DESCRIPTION OF THE TASK: Only the lines from the top of the data through the line with "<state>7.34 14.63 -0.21" should be repeated, each exactly as written.

* * * * *

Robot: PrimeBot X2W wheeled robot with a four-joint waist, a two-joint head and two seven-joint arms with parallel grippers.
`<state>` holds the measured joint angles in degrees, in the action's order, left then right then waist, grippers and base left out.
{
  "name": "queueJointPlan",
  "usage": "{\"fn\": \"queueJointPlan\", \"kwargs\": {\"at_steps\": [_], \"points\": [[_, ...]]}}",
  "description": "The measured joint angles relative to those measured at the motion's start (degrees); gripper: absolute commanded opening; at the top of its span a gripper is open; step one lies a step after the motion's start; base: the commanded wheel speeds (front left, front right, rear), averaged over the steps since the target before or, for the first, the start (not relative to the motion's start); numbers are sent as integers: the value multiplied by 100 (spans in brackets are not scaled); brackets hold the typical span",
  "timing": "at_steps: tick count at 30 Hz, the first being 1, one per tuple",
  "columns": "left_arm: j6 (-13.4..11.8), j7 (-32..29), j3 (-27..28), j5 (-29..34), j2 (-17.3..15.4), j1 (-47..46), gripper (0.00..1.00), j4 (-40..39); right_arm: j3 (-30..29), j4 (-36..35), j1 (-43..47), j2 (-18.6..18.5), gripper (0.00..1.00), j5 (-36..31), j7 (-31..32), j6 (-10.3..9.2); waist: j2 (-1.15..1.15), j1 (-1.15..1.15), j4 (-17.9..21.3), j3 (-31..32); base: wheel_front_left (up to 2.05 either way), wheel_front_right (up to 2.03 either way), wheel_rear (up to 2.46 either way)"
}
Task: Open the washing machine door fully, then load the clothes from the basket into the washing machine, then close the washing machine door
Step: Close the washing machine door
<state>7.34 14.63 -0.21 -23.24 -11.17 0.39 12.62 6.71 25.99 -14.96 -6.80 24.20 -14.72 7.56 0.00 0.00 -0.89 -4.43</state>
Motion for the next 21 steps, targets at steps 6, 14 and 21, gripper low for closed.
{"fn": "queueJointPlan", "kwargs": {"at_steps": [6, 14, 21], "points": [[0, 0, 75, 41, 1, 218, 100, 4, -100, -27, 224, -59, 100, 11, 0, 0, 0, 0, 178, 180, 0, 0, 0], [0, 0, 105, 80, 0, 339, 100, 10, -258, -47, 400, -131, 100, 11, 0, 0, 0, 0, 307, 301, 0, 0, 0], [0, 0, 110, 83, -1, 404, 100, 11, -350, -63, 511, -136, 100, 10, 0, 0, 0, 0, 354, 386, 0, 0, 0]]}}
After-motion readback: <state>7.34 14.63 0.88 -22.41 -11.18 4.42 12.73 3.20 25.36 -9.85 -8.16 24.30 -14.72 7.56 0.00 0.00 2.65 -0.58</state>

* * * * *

REPLY:
Robot: PrimeBot X2W wheeled robot with a four-joint waist, a two-joint head and two seven-joint arms with parallel grippers.
`<state>` holds the measured joint angles in degrees, in the action's order, left then right then waist, grippers and base left out.
{
  "name": "queueJointPlan",
  "usage": "{\"fn\": \"queueJointPlan\", \"kwargs\": {\"at_steps\": [_], \"points\": [[_, ...]]}}",
  "description": "The measured joint angles relative to those measured at the motion's start (degrees); gripper: absolute commanded opening; at the top of its span a gripper is open; step one lies a step after the motion's start; base: the commanded wheel speeds (front left, front right, rear), averaged over the steps since the target before or, for the first, the start (not relative to the motion's start); numbers are sent as integers: the value multiplied by 100 (spans in brackets are not scaled); brackets hold the typical span",
  "timing": "at_steps: tick count at 30 Hz, the first being 1, one per tuple",
  "columns": "left_arm: j6 (-13.4..11.8), j7 (-32..29), j3 (-27..28), j5 (-29..34), j2 (-17.3..15.4), j1 (-47..46), gripper (0.00..1.00), j4 (-40..39); right_arm: j3 (-30..29), j4 (-36..35), j1 (-43..47), j2 (-18.6..18.5), gripper (0.00..1.00), j5 (-36..31), j7 (-31..32), j6 (-10.3..9.2); waist: j2 (-1.15..1.15), j1 (-1.15..1.15), j4 (-17.9..21.3), j3 (-31..32); base: wheel_front_left (up to 2.05 either way), wheel_front_right (up to 2.03 either way), wheel_rear (up to 2.46 either way)"
}
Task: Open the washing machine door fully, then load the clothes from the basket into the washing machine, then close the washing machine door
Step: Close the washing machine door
<state>7.34 14.63 -0.21 -23.24 -11.17 0.39 12.62 6.71 25.99 -14.96 -6.80 24.20 -14.72 7.56 0.00 0.00 -0.89 -4.43</state>

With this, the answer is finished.